Pendant une seconde, Chauncy n’a pas bougé. Puis, lentement… Il a fouillé dans sa poche. Et les sortit. Deux barres chocolatées. Un petit encas. Froissés d’avoir été serrés trop fort. « Je ne les ai pas volés. » Les mots sont sortis rapidement. Trop vite. « On me les a donnés à l’extérieur. J’étais juste… » « Ils viennent de ce magasin. » Le gérant lui a coupé la parole. Plat. Certain. Chauncy cligna des yeux. « Non, ils ne le sont pas, je veux dire, ils le sont, mais je ne les ai pas pris. Quelqu’un me les a donnés, je le jure. »

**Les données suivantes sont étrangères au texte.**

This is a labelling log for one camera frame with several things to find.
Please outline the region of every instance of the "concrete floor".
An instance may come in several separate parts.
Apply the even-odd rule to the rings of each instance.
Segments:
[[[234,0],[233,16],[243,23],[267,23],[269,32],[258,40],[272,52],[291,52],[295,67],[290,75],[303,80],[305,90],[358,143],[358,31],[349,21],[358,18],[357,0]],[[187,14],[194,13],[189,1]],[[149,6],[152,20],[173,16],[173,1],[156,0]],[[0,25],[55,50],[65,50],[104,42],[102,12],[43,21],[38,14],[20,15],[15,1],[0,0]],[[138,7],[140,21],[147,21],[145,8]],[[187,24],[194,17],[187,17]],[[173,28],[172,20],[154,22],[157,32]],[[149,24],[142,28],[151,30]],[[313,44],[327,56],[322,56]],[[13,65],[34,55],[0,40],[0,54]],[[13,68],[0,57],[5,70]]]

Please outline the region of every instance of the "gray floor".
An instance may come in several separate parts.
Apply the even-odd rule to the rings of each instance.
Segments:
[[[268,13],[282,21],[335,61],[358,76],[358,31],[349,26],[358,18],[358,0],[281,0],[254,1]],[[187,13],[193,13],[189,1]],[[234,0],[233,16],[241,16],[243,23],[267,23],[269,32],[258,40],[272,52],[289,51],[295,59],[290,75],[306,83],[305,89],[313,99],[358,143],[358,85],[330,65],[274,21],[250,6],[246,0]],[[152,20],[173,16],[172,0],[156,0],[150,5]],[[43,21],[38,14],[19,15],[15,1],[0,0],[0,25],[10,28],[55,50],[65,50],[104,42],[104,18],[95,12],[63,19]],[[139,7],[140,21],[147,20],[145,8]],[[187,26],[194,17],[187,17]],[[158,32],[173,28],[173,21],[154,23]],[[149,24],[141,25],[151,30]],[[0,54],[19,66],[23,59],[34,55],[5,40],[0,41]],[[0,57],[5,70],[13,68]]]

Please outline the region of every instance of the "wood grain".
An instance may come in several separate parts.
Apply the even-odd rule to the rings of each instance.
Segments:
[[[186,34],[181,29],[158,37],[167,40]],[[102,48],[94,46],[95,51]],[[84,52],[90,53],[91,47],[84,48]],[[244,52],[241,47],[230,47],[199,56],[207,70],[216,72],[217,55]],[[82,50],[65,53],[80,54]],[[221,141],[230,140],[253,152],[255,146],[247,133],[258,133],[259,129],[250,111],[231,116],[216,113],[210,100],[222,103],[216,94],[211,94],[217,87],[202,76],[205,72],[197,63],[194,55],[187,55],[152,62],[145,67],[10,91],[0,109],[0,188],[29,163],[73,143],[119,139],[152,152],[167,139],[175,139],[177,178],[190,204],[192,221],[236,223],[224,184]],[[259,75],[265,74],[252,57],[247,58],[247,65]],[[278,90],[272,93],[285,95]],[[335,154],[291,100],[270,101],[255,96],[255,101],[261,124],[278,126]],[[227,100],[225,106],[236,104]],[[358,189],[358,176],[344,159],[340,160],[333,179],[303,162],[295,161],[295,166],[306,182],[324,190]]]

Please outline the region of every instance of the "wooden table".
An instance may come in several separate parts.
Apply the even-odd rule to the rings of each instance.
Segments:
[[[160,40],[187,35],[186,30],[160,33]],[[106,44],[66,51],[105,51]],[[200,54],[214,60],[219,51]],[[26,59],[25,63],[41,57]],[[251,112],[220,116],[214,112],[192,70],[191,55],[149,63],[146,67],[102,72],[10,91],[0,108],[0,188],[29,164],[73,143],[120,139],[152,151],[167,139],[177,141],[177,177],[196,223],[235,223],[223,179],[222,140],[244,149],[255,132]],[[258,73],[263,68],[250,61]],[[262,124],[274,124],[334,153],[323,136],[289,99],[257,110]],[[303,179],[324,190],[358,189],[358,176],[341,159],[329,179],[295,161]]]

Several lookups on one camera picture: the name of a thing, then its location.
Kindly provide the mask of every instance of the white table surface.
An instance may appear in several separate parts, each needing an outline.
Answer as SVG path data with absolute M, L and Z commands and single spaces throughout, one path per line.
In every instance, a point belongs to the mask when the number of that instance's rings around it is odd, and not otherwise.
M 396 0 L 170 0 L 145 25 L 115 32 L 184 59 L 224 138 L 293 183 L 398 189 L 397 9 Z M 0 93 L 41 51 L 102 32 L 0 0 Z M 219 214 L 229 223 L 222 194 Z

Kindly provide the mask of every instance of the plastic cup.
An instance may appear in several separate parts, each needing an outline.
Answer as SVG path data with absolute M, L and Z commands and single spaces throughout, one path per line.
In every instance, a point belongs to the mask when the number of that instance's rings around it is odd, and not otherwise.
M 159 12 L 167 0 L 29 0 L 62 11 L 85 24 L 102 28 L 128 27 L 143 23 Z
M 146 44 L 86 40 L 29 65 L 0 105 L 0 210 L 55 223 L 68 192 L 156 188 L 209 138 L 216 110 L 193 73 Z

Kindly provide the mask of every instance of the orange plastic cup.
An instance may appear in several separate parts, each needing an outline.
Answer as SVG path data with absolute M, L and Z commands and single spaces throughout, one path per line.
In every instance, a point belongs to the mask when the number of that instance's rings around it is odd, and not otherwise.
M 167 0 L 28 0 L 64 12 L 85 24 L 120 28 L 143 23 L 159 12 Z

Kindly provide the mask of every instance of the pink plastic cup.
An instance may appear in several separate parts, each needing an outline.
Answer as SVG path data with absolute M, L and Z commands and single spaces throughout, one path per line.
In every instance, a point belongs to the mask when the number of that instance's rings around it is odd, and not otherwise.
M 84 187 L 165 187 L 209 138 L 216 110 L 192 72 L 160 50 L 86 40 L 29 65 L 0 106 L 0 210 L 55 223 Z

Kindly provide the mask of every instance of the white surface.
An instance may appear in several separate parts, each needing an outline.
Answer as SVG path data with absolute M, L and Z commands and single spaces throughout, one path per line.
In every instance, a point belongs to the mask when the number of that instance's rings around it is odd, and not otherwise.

Le directeur s’est rapproché, sa voix s’est faite plus grave. « Vous savez de quoi ça a l’air ? » La poitrine de Chauncy se serre. « Vous le laissez tomber », poursuit le gérant, « puis vous l’attrapez comme si vous vouliez que personne ne le voie » « J’ai paniqué », dit Chauncy. « J’ai juste… » « Et vous avez continué », a dit le gérant. « En remplissant vos poches. » Comme un verdict.
« Je n’ai rien volé », répète Chauncy. Mais cette fois, iln’a pas l’air très fort.